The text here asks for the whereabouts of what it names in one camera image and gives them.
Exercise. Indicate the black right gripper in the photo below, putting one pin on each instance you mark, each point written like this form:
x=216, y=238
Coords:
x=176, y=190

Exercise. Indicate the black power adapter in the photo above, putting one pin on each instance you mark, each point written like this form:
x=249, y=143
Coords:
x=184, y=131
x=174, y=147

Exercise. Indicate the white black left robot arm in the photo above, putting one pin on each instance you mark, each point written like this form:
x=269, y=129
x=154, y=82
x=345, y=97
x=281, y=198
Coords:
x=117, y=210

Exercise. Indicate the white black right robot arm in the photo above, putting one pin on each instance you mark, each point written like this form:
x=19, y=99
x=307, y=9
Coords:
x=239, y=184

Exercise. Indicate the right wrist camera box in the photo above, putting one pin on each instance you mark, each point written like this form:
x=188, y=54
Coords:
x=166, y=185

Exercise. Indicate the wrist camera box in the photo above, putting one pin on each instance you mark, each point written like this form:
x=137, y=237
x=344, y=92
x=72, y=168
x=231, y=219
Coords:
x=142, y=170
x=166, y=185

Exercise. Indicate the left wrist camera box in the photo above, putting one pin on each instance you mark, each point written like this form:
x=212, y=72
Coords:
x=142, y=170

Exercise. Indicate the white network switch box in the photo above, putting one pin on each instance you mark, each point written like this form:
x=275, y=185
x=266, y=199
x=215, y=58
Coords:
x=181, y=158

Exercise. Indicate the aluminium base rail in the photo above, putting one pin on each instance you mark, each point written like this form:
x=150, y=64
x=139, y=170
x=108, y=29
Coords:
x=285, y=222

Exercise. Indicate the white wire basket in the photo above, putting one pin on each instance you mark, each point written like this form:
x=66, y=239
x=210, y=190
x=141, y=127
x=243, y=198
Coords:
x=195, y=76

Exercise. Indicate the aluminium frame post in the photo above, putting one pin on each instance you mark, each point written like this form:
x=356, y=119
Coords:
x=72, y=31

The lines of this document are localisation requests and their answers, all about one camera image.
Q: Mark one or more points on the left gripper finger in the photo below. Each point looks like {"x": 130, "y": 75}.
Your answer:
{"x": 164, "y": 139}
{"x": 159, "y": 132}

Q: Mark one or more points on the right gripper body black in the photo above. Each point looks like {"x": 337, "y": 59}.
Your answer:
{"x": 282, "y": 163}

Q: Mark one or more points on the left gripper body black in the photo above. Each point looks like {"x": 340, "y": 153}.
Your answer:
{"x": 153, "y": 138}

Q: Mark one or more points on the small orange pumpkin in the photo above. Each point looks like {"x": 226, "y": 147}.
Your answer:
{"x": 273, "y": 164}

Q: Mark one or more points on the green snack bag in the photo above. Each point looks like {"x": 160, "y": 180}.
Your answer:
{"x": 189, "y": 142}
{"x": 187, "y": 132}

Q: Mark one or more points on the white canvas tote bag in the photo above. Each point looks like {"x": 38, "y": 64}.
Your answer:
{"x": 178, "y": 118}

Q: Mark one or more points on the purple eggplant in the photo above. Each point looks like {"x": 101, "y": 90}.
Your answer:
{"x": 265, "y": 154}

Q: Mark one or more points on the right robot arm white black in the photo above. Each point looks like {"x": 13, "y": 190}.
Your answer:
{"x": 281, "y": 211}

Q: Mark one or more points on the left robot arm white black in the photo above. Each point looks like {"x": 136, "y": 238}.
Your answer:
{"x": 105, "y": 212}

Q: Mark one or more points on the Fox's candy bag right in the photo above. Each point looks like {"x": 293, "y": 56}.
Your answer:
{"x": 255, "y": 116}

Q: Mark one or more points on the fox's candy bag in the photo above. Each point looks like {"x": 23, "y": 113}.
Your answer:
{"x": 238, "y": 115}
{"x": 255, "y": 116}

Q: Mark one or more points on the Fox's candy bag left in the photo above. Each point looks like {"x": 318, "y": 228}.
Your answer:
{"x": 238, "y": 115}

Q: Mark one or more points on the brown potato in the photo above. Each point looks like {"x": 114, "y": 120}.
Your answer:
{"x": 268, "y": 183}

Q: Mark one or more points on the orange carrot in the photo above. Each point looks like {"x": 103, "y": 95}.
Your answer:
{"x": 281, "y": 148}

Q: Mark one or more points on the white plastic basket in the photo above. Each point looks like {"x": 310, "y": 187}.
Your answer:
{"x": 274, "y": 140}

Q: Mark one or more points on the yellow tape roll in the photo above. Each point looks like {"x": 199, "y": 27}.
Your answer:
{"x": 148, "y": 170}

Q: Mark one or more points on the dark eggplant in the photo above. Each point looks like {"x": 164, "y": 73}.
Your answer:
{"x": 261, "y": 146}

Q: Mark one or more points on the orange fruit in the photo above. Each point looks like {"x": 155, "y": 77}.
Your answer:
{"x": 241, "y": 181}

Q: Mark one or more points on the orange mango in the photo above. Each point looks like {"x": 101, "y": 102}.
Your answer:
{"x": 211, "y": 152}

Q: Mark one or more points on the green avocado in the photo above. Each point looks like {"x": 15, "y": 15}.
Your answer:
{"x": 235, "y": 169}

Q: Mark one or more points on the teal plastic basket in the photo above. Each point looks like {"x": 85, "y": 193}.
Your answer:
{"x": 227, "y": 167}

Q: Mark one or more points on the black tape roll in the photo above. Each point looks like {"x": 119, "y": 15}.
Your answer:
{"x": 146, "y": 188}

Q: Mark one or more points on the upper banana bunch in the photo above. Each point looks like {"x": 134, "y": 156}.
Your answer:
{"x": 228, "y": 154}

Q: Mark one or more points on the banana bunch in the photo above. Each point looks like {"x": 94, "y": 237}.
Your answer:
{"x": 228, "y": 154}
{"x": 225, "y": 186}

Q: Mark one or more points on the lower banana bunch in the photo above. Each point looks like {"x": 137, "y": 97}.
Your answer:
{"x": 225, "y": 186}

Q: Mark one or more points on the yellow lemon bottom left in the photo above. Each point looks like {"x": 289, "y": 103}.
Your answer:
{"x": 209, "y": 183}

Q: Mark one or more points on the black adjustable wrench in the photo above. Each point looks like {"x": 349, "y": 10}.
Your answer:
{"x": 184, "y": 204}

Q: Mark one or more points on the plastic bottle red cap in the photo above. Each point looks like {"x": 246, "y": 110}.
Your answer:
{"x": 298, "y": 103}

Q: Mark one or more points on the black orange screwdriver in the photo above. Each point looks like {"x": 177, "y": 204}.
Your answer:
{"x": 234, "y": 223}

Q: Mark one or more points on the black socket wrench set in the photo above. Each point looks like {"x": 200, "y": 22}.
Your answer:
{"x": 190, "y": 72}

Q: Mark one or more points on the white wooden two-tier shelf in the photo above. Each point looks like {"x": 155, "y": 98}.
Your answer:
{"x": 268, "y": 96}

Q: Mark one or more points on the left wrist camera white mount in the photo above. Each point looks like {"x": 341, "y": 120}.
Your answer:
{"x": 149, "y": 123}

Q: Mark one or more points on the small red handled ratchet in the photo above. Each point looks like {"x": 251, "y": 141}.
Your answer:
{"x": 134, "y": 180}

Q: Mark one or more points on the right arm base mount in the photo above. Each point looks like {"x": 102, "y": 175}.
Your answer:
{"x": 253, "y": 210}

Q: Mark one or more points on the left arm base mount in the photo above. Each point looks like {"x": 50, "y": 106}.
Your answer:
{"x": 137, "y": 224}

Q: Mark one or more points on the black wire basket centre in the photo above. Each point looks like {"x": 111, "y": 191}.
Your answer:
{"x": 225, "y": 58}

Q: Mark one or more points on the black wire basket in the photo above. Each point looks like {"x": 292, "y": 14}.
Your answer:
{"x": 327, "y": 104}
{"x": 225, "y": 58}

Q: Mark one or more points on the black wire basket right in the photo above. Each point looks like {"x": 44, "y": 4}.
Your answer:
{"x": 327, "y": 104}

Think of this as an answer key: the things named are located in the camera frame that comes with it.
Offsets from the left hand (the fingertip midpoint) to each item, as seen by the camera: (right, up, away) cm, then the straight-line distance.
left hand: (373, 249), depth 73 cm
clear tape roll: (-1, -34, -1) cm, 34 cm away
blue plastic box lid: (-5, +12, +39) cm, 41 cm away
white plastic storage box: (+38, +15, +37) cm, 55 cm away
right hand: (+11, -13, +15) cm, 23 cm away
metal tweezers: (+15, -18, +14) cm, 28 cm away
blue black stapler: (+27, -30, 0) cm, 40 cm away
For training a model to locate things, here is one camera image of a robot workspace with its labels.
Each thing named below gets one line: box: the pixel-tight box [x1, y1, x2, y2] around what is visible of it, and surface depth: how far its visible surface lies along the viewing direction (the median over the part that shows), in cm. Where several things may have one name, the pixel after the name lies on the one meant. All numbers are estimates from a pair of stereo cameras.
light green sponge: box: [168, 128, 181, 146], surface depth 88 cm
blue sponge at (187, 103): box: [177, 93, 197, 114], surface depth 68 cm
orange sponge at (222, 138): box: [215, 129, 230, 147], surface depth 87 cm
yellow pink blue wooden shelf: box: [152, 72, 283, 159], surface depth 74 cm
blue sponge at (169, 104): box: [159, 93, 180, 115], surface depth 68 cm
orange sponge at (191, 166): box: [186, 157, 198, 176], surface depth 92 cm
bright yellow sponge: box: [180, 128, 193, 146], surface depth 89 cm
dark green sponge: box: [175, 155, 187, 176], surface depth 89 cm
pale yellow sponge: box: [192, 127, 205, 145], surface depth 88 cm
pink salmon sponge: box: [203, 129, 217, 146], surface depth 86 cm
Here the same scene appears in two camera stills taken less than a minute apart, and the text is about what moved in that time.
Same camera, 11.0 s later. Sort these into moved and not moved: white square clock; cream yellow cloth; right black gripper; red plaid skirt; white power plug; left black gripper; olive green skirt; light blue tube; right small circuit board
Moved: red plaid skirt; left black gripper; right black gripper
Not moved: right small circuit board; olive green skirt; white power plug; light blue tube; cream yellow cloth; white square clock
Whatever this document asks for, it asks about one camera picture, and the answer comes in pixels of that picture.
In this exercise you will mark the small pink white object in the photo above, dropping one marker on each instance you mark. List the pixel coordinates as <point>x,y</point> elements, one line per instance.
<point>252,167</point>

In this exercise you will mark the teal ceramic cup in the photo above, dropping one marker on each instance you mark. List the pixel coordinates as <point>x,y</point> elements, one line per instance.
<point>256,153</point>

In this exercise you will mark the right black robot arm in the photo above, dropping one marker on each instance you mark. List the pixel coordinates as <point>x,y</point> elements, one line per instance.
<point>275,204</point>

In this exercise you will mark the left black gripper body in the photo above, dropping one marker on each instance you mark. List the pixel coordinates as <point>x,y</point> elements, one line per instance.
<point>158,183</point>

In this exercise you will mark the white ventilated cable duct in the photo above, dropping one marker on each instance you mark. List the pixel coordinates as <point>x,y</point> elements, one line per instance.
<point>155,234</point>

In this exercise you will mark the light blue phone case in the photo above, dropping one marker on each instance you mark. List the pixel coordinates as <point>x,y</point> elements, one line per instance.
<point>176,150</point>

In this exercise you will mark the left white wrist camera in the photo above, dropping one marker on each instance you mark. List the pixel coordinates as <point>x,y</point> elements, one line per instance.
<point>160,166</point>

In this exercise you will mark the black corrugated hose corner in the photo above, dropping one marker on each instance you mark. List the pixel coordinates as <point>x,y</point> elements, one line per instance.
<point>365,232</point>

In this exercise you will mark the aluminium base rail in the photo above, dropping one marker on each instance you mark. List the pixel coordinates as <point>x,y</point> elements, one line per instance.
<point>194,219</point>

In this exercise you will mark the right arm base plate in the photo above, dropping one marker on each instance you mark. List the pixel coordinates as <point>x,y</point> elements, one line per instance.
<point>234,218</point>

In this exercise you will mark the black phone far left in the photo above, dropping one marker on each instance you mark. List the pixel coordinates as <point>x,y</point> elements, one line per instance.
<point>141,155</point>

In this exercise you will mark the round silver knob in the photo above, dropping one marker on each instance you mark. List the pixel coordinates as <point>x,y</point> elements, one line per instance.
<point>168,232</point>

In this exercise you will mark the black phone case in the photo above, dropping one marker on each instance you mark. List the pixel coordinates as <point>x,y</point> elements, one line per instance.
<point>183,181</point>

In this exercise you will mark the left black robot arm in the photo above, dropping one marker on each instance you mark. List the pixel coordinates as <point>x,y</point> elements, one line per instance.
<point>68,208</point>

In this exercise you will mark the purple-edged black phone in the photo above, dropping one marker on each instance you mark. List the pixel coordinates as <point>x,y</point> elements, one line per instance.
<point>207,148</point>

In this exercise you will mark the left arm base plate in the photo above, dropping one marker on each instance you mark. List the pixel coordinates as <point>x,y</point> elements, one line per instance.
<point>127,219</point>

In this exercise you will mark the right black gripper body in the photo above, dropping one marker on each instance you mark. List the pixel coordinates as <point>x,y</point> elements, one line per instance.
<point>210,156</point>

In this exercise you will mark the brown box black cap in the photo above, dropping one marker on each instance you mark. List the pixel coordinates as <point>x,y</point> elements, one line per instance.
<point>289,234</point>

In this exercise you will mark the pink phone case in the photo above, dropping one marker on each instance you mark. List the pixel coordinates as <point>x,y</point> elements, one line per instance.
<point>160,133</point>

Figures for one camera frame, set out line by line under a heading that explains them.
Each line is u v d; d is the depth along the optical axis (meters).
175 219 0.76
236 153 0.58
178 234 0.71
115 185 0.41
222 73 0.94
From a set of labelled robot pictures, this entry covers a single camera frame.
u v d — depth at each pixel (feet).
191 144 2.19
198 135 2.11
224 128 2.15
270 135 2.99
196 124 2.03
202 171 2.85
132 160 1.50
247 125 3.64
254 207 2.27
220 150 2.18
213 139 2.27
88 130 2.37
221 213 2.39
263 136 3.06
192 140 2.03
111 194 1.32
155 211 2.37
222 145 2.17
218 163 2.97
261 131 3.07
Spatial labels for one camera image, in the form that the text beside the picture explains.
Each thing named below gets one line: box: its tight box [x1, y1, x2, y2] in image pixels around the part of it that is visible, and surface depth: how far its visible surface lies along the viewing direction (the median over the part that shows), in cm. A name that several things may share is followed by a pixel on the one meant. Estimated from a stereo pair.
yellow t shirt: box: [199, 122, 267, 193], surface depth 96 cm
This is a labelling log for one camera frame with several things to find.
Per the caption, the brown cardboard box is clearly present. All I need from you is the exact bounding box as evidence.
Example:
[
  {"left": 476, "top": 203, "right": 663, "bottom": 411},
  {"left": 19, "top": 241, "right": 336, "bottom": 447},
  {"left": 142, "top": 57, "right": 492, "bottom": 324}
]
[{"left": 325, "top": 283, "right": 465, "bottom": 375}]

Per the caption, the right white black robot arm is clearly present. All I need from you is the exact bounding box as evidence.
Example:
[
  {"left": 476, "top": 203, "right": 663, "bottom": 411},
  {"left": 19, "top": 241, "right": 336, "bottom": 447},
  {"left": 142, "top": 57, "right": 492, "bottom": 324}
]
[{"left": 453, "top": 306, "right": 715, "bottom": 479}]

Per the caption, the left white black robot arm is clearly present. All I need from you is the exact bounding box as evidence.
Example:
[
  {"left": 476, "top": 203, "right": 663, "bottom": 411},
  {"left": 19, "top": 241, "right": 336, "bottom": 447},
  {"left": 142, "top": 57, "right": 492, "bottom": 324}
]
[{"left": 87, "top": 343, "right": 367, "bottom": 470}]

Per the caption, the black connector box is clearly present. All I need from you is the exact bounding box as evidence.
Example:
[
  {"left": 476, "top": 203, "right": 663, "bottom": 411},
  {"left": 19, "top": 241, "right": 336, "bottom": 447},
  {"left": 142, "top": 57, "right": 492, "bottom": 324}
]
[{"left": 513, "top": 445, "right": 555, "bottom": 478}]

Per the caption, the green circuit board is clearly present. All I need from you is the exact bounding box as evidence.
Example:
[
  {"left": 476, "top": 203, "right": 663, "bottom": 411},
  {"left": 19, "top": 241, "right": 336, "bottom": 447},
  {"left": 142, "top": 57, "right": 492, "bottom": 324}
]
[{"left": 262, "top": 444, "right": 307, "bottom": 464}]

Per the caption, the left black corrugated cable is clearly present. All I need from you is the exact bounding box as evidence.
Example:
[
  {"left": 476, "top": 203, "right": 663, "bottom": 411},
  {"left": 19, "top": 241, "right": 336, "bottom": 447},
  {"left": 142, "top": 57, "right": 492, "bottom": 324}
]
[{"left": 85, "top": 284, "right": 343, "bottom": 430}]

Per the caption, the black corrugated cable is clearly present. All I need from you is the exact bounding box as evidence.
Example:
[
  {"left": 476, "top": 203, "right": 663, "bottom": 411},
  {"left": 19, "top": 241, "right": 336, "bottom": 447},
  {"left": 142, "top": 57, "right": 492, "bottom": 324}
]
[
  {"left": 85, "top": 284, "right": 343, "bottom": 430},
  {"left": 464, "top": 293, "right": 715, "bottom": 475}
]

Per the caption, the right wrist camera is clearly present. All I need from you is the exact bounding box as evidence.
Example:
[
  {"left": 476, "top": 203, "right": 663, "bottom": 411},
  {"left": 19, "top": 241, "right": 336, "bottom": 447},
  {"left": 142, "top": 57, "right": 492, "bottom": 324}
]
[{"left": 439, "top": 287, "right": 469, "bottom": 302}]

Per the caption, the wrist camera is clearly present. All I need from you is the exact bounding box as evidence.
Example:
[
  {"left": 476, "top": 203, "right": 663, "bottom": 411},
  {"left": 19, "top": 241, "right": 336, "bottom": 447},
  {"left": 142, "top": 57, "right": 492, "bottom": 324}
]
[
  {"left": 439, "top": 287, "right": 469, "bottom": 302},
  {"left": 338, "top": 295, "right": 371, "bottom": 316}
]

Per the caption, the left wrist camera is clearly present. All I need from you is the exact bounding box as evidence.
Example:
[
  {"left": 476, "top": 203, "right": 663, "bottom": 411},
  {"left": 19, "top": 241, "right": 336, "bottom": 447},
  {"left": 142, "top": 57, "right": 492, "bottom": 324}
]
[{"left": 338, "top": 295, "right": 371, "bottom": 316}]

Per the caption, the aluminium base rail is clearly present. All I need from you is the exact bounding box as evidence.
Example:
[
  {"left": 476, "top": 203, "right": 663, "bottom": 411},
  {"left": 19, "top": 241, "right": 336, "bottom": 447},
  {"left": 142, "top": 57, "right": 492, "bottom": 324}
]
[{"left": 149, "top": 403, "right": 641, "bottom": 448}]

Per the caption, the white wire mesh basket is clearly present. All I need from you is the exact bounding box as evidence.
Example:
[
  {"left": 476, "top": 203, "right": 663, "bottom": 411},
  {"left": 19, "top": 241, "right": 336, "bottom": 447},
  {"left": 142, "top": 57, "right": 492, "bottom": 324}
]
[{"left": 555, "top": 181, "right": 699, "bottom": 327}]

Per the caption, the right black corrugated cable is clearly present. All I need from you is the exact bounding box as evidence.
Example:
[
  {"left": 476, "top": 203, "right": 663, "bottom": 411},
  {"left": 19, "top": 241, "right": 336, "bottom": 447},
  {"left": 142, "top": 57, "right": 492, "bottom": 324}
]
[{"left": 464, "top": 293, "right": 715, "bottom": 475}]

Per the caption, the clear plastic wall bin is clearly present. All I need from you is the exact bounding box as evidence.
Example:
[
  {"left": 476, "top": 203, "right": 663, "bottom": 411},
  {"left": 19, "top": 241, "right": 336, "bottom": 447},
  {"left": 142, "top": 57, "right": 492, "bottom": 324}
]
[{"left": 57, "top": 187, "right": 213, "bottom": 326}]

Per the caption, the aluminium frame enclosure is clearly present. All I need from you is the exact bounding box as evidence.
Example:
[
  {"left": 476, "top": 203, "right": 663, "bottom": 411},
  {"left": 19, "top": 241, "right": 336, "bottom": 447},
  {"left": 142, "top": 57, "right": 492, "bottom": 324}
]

= = =

--- Task ---
Copy out each line of the data that includes the string "asks".

--- Expected output ---
The text here asks for the whereabouts of what it names in one camera image and gives them.
Whatever this document asks for, it asks about one camera picture, and the answer comes in pixels of that picture.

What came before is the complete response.